The Protein Chemistry Group, Institute for Medical Biochemistry, Centre for Biomedical Education and Research, School of Medicine, Faculty of Health, Witten/Herdecke University, Stockumer Str. 10, Witten 58448, Germany.
BMC Bioinformatics. 2012 Sep 8;13:223. doi: 10.1186/1471-2105-13-223.

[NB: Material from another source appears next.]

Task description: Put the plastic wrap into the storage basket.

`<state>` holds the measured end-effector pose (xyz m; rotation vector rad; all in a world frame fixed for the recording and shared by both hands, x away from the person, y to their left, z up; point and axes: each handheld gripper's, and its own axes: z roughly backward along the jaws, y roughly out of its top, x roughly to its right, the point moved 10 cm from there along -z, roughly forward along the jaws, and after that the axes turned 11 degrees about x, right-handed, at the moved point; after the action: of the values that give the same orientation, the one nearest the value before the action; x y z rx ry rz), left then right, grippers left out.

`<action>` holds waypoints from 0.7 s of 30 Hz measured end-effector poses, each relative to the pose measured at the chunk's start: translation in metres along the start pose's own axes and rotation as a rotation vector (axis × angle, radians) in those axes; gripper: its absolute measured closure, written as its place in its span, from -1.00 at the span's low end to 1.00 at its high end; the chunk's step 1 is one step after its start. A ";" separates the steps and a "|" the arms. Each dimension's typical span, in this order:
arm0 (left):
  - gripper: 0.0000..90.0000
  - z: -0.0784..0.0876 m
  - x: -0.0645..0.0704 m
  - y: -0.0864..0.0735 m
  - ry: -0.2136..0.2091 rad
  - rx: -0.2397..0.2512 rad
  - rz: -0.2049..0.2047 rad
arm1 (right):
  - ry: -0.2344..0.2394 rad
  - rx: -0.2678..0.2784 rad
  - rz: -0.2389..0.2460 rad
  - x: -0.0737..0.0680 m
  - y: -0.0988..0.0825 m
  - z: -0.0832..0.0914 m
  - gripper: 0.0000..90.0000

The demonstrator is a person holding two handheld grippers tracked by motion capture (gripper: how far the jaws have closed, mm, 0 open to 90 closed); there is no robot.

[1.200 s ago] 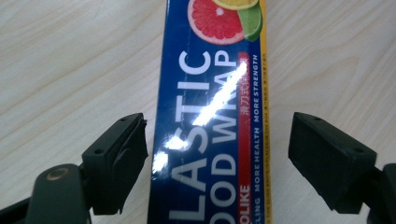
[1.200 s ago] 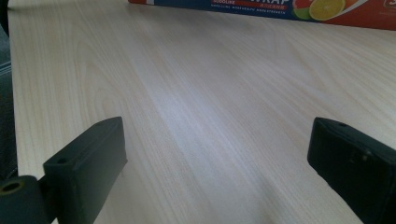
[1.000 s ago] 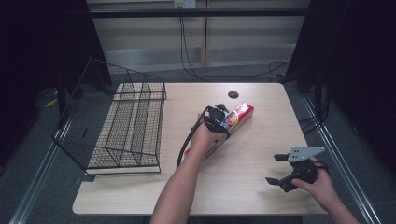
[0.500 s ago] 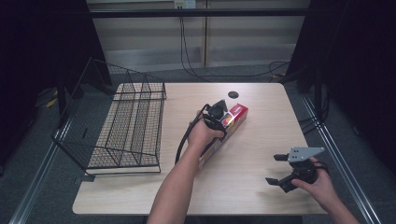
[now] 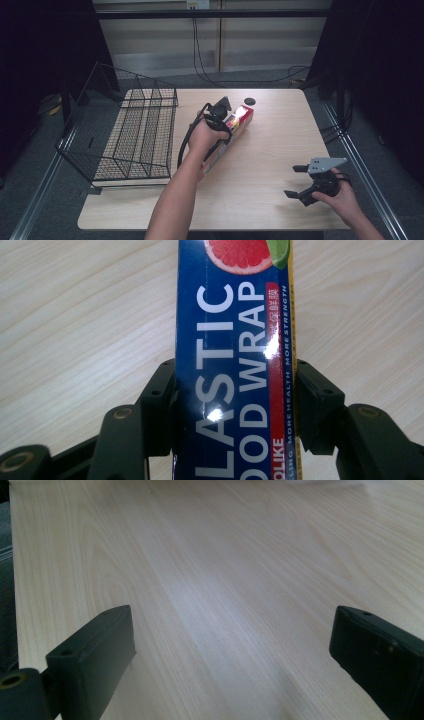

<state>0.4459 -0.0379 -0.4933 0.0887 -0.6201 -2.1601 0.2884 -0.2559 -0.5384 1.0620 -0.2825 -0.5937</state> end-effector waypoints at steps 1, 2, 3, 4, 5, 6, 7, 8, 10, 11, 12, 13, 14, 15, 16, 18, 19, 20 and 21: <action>-0.01 0.005 -0.003 0.000 0.004 0.003 0.007 | 0.002 0.000 0.001 0.000 0.000 0.000 -0.91; -0.01 0.005 -0.003 0.000 0.004 0.003 0.007 | 0.002 0.000 0.001 0.000 0.000 0.000 -0.91; -0.01 0.008 -0.005 -0.001 0.007 0.003 0.013 | 0.002 0.000 0.000 0.000 0.000 0.000 -0.91; -0.01 0.010 -0.006 0.000 0.010 0.006 0.018 | 0.002 0.001 0.000 0.000 0.000 0.000 -0.91; -0.01 0.013 -0.008 -0.001 0.019 0.001 0.021 | 0.001 0.002 0.002 0.000 0.000 0.000 -0.91; -0.01 0.014 -0.009 -0.001 0.019 0.003 0.015 | 0.002 0.001 0.001 0.000 0.000 0.000 -0.91; -0.01 0.017 -0.011 -0.001 0.024 0.001 0.025 | 0.003 0.002 0.002 0.000 0.000 0.000 -0.91; -0.01 0.018 -0.011 0.000 0.022 0.007 0.023 | 0.002 0.001 0.001 0.000 0.001 0.000 -0.91; -0.01 0.022 -0.013 0.000 0.027 0.009 0.036 | 0.003 0.000 0.000 0.000 0.001 0.000 -0.91; -0.01 0.025 -0.013 0.000 0.027 0.009 0.041 | 0.000 0.000 -0.002 0.000 0.001 0.000 -0.91; -0.01 0.027 -0.014 0.001 0.028 0.006 0.038 | -0.002 0.000 0.000 0.000 0.001 0.000 -0.91; -0.01 0.031 -0.016 0.002 0.034 0.010 0.038 | -0.001 -0.001 -0.002 0.000 0.000 0.000 -0.91; -0.01 0.031 -0.016 0.002 0.034 0.010 0.038 | -0.001 -0.001 -0.002 0.000 0.000 0.000 -0.91; -0.01 0.035 -0.017 0.002 0.039 0.009 0.049 | 0.004 0.001 -0.001 -0.001 0.001 0.000 -0.91; -0.01 0.035 -0.017 0.002 0.039 0.009 0.049 | 0.004 0.001 -0.001 -0.001 0.001 0.000 -0.91; -0.01 0.039 -0.019 0.003 0.046 0.007 0.053 | 0.002 0.001 0.004 -0.001 0.001 0.000 -0.91; -0.01 0.042 -0.020 0.005 0.051 0.016 0.063 | 0.004 0.003 0.005 -0.001 0.001 0.000 -0.91; -0.01 0.042 -0.020 0.005 0.051 0.016 0.063 | 0.004 0.003 0.005 -0.001 0.001 0.000 -0.91; -0.01 0.044 -0.021 0.005 0.052 0.015 0.070 | 0.005 0.004 0.003 -0.001 0.002 0.000 -0.91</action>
<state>0.4503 -0.0063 -0.4556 0.1287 -0.6014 -2.0793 0.2880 -0.2547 -0.5371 1.0670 -0.2811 -0.5875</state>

The COG database is the most popular collection of orthologous proteins from many different completely sequenced microbial genomes. Per definition, a cluster of orthologous groups (COG) within this database exclusively contains proteins that most likely achieve the same cellular function. Recently, the COG database was extended by assigning to every protein both the corresponding amino acid and its encoding nucleotide sequence resulting in the NUCOCOG database. This extended version of the COG database is a valuable resource connecting sequence features with the functionality of the respective proteins.

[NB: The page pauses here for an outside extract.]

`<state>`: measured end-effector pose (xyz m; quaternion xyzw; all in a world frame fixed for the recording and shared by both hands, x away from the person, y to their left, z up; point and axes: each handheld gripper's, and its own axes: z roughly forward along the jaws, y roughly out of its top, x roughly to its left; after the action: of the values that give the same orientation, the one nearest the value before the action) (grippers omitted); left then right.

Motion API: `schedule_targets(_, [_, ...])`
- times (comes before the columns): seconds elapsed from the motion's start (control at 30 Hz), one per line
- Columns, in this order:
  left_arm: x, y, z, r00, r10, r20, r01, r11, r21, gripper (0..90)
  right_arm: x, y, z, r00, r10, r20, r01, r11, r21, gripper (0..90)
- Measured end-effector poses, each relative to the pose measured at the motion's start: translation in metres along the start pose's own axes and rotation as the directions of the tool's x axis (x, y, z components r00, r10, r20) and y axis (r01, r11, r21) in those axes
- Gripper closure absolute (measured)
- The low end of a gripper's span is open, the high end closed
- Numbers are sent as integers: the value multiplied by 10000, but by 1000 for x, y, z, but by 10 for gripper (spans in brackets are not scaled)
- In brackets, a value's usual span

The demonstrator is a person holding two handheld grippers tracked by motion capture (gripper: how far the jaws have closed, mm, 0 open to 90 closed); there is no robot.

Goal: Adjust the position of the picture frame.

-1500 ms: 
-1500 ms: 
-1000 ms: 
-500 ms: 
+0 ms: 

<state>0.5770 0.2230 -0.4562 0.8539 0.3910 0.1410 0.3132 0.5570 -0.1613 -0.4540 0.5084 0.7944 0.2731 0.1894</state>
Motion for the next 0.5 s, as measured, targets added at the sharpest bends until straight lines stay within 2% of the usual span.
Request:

Here we present ANCAC, a web tool and MySQL database for the analysis of amino acid, nucleotide, and codon frequencies in COGs on the basis of freely definable phylogenetic patterns. We demonstrate the usefulness of ANCAC by analyzing amino acid frequencies, codon usage, and GC-content in a species- or function-specific context. With respect to amino acids we, at least in part, confirm the cognate bias hypothesis by using ANCAC's NUCOCOG dataset as the largest one available for that purpose thus far.
Using the NUCOCOG datasets, ANCAC connects taxonomic, amino acid, and nucleotide sequence information with the functional classification via COGs and provides a GUI for flexible mining for sequence-bias. Thereby, to our knowledge, it is the only tool for the analysis of sequence composition in the light of physiological roles and phylogenetic context without requirement of substantial programming-skills.

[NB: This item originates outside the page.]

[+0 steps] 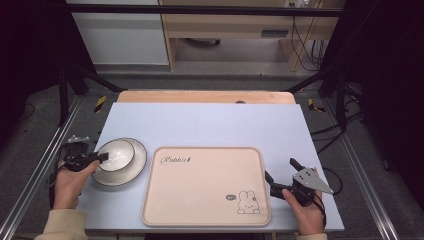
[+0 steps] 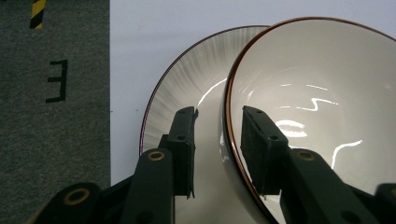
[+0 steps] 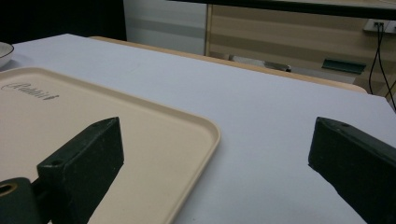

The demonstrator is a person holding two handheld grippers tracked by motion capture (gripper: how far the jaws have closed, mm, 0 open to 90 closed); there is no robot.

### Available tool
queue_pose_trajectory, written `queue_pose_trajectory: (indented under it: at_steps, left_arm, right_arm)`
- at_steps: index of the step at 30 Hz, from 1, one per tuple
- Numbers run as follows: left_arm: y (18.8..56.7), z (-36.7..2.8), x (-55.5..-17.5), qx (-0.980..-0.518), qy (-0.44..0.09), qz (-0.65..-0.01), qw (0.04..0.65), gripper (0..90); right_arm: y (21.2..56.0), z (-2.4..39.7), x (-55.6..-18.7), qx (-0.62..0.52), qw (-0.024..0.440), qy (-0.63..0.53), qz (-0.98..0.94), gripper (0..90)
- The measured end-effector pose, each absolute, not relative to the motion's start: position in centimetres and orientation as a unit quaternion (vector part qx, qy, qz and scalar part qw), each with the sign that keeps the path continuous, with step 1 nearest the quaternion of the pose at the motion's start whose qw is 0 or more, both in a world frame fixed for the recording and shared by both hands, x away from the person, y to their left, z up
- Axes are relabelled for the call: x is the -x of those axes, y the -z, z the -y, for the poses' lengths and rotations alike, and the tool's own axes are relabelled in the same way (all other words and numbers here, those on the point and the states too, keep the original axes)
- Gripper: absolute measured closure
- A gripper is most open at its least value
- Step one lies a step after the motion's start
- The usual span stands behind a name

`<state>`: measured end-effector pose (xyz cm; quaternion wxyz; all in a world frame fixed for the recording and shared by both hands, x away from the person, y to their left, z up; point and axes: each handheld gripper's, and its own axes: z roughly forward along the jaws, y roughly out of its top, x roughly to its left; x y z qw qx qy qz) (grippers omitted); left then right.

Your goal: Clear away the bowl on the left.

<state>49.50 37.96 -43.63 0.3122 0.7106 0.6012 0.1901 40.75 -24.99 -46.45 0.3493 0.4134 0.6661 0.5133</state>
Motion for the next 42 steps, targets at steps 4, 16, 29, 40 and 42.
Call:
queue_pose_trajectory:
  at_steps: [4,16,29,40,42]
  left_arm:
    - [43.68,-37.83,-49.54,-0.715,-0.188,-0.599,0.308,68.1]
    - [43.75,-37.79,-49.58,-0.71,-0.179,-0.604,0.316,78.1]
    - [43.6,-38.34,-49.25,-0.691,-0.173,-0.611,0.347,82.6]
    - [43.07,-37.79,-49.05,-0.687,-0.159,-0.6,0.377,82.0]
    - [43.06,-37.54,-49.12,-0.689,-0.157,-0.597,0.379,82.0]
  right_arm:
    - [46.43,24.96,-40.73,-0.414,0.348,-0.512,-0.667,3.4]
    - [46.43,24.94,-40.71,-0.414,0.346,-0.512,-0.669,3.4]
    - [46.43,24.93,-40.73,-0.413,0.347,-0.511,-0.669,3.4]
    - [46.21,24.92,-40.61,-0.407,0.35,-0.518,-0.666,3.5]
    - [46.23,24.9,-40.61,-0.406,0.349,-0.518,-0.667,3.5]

COG 数据库是最受欢迎的来自许多不同完全测序微生物基因组的同源蛋白集合。根据定义,该数据库中的一个同源簇(COG)仅包含最有可能实现相同细胞功能的蛋白质。最近,COG 数据库通过为每个蛋白质分配相应的氨基酸和编码核苷酸序列扩展为 NUCOCOG 数据库。该 COG 数据库的扩展版本是一个将序列特征与相应蛋白质功能连接起来的有价值的资源。
在这里,我们介绍了 ANCAC,这是一种基于可自由定义的系统发育模式分析 COG 中氨基酸、核苷酸和密码子频率的网络工具和 MySQL 数据库。我们通过在特定于物种或功能的上下文中分析氨基酸频率、密码子使用和 GC 含量来证明 ANCAC 的有用性。关于氨基酸,我们至少部分地通过使用 ANCAC 的 NUCOCOG 数据集证实了同源偏爱假说,因为这是迄今为止为此目的提供的最大数据集。
使用 NUCOCOG 数据集,ANCAC 通过 COG 将分类学、氨基酸和核苷酸序列信息与功能分类联系起来,并提供了一个用于灵活挖掘序列偏差的 GUI。因此,据我们所知,它是唯一一种无需大量编程技能即可根据生理角色和系统发育背景分析序列组成的工具。